Retype all of the entries word for word.

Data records

--- --- ---

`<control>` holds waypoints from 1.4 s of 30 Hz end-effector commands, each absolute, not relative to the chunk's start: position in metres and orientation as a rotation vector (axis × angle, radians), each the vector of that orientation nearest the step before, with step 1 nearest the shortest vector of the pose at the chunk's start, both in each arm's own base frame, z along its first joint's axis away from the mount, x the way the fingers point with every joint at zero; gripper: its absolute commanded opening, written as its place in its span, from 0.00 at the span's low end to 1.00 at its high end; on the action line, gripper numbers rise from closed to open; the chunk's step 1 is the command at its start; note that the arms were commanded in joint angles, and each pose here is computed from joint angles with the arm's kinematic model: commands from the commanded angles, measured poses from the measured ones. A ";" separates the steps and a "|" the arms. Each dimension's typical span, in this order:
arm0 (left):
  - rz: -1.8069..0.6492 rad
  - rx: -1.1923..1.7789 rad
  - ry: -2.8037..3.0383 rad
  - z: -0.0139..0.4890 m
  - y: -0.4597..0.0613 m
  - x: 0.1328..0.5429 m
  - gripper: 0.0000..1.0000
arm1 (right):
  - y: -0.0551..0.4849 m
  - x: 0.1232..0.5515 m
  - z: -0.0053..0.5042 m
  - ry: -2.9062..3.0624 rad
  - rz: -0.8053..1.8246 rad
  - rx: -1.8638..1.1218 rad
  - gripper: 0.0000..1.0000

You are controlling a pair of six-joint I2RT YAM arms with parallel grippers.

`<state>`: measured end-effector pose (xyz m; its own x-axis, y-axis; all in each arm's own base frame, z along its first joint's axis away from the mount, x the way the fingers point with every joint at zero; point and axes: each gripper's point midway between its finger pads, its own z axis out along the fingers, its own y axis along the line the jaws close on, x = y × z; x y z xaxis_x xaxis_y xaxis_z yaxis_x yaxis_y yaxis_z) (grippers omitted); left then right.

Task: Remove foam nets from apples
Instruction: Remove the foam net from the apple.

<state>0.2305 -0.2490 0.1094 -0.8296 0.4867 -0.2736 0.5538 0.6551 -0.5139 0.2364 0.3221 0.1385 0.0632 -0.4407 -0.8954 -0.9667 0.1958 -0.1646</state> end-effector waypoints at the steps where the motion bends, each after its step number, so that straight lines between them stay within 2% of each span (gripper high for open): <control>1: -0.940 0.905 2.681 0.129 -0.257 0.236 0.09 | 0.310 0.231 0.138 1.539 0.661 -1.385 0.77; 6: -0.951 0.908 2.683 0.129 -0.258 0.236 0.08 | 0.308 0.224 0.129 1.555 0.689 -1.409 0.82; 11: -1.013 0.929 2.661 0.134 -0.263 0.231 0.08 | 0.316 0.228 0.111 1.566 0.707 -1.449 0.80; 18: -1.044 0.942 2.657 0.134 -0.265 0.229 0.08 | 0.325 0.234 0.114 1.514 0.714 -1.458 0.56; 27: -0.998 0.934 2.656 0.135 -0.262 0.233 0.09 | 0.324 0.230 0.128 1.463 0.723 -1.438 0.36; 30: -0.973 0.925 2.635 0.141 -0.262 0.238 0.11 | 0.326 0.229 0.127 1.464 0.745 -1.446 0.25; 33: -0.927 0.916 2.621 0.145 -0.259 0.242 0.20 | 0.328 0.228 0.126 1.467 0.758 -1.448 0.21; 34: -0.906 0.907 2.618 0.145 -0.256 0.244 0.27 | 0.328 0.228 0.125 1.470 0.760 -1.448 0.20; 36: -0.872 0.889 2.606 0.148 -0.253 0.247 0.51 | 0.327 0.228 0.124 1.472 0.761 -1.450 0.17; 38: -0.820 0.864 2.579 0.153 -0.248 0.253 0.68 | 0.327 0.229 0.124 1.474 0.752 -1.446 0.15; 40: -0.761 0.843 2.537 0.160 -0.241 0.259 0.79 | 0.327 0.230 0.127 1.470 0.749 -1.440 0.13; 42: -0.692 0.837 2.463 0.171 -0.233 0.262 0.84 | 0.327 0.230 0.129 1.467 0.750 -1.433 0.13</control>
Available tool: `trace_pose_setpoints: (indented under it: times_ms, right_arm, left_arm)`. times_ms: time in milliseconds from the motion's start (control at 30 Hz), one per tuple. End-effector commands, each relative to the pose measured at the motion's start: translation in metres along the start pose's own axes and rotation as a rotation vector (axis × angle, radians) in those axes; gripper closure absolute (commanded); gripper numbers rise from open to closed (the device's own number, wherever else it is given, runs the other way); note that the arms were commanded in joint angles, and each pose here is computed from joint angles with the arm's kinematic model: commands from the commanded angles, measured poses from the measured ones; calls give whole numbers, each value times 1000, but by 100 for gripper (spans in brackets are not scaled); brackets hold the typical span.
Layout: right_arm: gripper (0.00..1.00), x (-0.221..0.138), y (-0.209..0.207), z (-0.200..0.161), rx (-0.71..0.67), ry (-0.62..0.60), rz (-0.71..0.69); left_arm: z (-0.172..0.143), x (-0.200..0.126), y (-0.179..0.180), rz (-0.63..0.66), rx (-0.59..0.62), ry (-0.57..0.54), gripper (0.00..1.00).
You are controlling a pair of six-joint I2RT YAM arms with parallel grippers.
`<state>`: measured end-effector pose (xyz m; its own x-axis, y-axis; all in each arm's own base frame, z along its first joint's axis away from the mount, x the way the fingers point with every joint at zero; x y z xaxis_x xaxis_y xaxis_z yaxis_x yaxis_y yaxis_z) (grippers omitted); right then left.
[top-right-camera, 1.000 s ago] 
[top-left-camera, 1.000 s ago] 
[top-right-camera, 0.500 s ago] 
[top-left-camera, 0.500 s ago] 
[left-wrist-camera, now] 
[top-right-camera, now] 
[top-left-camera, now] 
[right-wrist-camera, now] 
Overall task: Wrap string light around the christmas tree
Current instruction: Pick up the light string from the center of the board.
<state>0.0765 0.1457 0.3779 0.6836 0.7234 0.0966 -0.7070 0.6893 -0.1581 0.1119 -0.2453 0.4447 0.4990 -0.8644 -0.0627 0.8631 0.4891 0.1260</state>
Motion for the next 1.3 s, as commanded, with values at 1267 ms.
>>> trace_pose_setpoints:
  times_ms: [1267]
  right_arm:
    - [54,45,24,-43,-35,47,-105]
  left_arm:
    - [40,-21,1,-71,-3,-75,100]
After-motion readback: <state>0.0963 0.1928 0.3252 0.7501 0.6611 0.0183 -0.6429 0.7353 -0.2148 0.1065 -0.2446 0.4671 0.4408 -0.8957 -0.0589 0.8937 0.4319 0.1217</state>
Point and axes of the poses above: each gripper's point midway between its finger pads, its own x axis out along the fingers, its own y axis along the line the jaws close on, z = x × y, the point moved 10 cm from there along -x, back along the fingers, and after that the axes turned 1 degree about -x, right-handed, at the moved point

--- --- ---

* RESPONSE
`<control>` holds waypoints from 1.4 s of 30 Hz end-effector commands, each absolute, not relative to the chunk's start: position in metres and orientation as a rotation vector (axis × angle, radians), each the vector of that orientation nearest the step before, with step 1 nearest the shortest vector of the pose at the chunk's start, both in each arm's own base frame, z along its first joint's axis away from the mount, x the way the fingers point with every joint at zero; gripper: its absolute commanded opening, written as its place in its span, from 0.00 at the span's low end to 1.00 at its high end; on the action line, gripper numbers rise from closed to open; the chunk's step 1 is the command at its start; note that the arms were commanded in joint angles, and each pose here is computed from joint angles with the arm's kinematic model: commands from the commanded angles, measured poses from the measured ones. A ";" separates the steps and a "|" the arms. Each dimension's typical span, in this order:
arm0 (left):
  - rz: -1.8069..0.6492 rad
  - rx: -1.1923..1.7789 rad
  - ry: -2.8037..3.0383 rad
  - z: -0.0139..0.4890 m
  - y: -0.4597..0.0613 m
  - x: 0.1328..0.5429 m
  - gripper: 0.0000..1.0000
arm1 (right):
  - y: -0.0551..0.4849 m
  - x: 0.1232..0.5515 m
  - z: -0.0053..0.5042 m
  - ry: -2.9062..3.0624 rad
  - rz: -0.8053..1.8246 rad
  - rx: -1.8638..1.1218 rad
  - gripper: 0.0000..1.0000

You are controlling a pair of six-joint I2RT YAM arms with parallel grippers.

`<state>`: measured end-effector pose (xyz m; its own x-axis, y-axis; all in each arm's own base frame, z along its first joint's axis away from the mount, x the way the fingers point with every joint at zero; point and axes: each gripper's point midway between its finger pads, its own z axis out along the fingers, its own y axis along the line the jaws close on, x = y × z; x y z xaxis_x xaxis_y xaxis_z yaxis_x yaxis_y yaxis_z) (grippers omitted); left then right.

Task: Remove foam nets from apples
Instruction: Remove the foam net from the apple.

<state>0.2305 -0.2490 0.1094 -0.8296 0.4867 -0.2736 0.5538 0.6551 -0.5139 0.2364 0.3221 0.1385 0.0632 -0.4407 -0.8954 -0.9667 0.1958 -0.1646</state> end-effector waypoints at the steps where the motion bends, each after its step number, so that straight lines between them stay within 2% of each span (gripper high for open): <control>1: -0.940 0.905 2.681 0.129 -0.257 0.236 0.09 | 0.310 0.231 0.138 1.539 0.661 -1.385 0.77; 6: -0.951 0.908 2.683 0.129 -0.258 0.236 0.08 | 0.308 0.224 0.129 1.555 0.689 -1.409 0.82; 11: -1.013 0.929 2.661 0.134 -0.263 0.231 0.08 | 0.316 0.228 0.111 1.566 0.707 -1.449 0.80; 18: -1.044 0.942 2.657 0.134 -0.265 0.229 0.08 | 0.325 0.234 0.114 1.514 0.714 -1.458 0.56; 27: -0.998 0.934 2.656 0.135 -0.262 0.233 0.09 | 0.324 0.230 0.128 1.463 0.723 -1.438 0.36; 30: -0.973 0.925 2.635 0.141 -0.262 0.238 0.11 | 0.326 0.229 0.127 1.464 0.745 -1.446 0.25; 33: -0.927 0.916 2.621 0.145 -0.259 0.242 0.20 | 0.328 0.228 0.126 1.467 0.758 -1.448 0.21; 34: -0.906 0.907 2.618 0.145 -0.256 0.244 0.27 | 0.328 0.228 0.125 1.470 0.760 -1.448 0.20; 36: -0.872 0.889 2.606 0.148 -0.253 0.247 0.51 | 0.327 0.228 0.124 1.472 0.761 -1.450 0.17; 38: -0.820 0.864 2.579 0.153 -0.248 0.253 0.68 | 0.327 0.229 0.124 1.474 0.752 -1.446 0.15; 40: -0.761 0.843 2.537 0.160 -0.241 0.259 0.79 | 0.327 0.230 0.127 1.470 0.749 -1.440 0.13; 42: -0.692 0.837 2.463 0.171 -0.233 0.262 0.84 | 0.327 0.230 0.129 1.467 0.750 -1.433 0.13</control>
Available tool: `trace_pose_setpoints: (indented under it: times_ms, right_arm, left_arm)`. times_ms: time in milliseconds from the motion's start (control at 30 Hz), one per tuple. End-effector commands, each relative to the pose measured at the motion's start: translation in metres along the start pose's own axes and rotation as a rotation vector (axis × angle, radians) in those axes; gripper closure absolute (commanded); gripper numbers rise from open to closed (the device's own number, wherever else it is given, runs the other way); note that the arms were commanded in joint angles, and each pose here is computed from joint angles with the arm's kinematic model: commands from the commanded angles, measured poses from the measured ones; calls give whole numbers, each value times 1000, but by 100 for gripper (spans in brackets are not scaled); brackets hold the typical span.
Layout: right_arm: gripper (0.00..1.00), x (-0.221..0.138), y (-0.209..0.207), z (-0.200..0.161), rx (-0.71..0.67), ry (-0.62..0.60), rz (-0.71..0.69); left_arm: z (-0.172..0.143), x (-0.200..0.126), y (-0.179..0.180), rz (-0.63..0.66), rx (-0.59..0.62), ry (-0.57..0.54), gripper (0.00..1.00).
You are controlling a pair of six-joint I2RT YAM arms with parallel grippers.
`<state>`: measured end-effector pose (xyz m; its own x-axis, y-axis; all in each arm's own base frame, z along its first joint's axis away from the mount, x the way the fingers point with every joint at zero; x y z xaxis_x xaxis_y xaxis_z yaxis_x yaxis_y yaxis_z) (grippers omitted); right then left.
[top-right-camera, 1.000 s ago] 
[top-left-camera, 1.000 s ago] 
[top-right-camera, 0.500 s ago] 
[top-left-camera, 0.500 s ago] 
[left-wrist-camera, now] 
[top-right-camera, now] 
[top-left-camera, now] 
[right-wrist-camera, now] 
Overall task: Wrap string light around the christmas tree
Current instruction: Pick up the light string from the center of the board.
<state>0.0765 0.1457 0.3779 0.6836 0.7234 0.0966 -0.7070 0.6893 -0.1581 0.1119 -0.2453 0.4447 0.4990 -0.8644 -0.0627 0.8631 0.4891 0.1260</state>
Motion for the next 1.3 s, as commanded, with values at 1267 ms.
>>> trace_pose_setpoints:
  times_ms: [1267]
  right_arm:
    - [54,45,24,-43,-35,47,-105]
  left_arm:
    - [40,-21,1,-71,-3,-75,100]
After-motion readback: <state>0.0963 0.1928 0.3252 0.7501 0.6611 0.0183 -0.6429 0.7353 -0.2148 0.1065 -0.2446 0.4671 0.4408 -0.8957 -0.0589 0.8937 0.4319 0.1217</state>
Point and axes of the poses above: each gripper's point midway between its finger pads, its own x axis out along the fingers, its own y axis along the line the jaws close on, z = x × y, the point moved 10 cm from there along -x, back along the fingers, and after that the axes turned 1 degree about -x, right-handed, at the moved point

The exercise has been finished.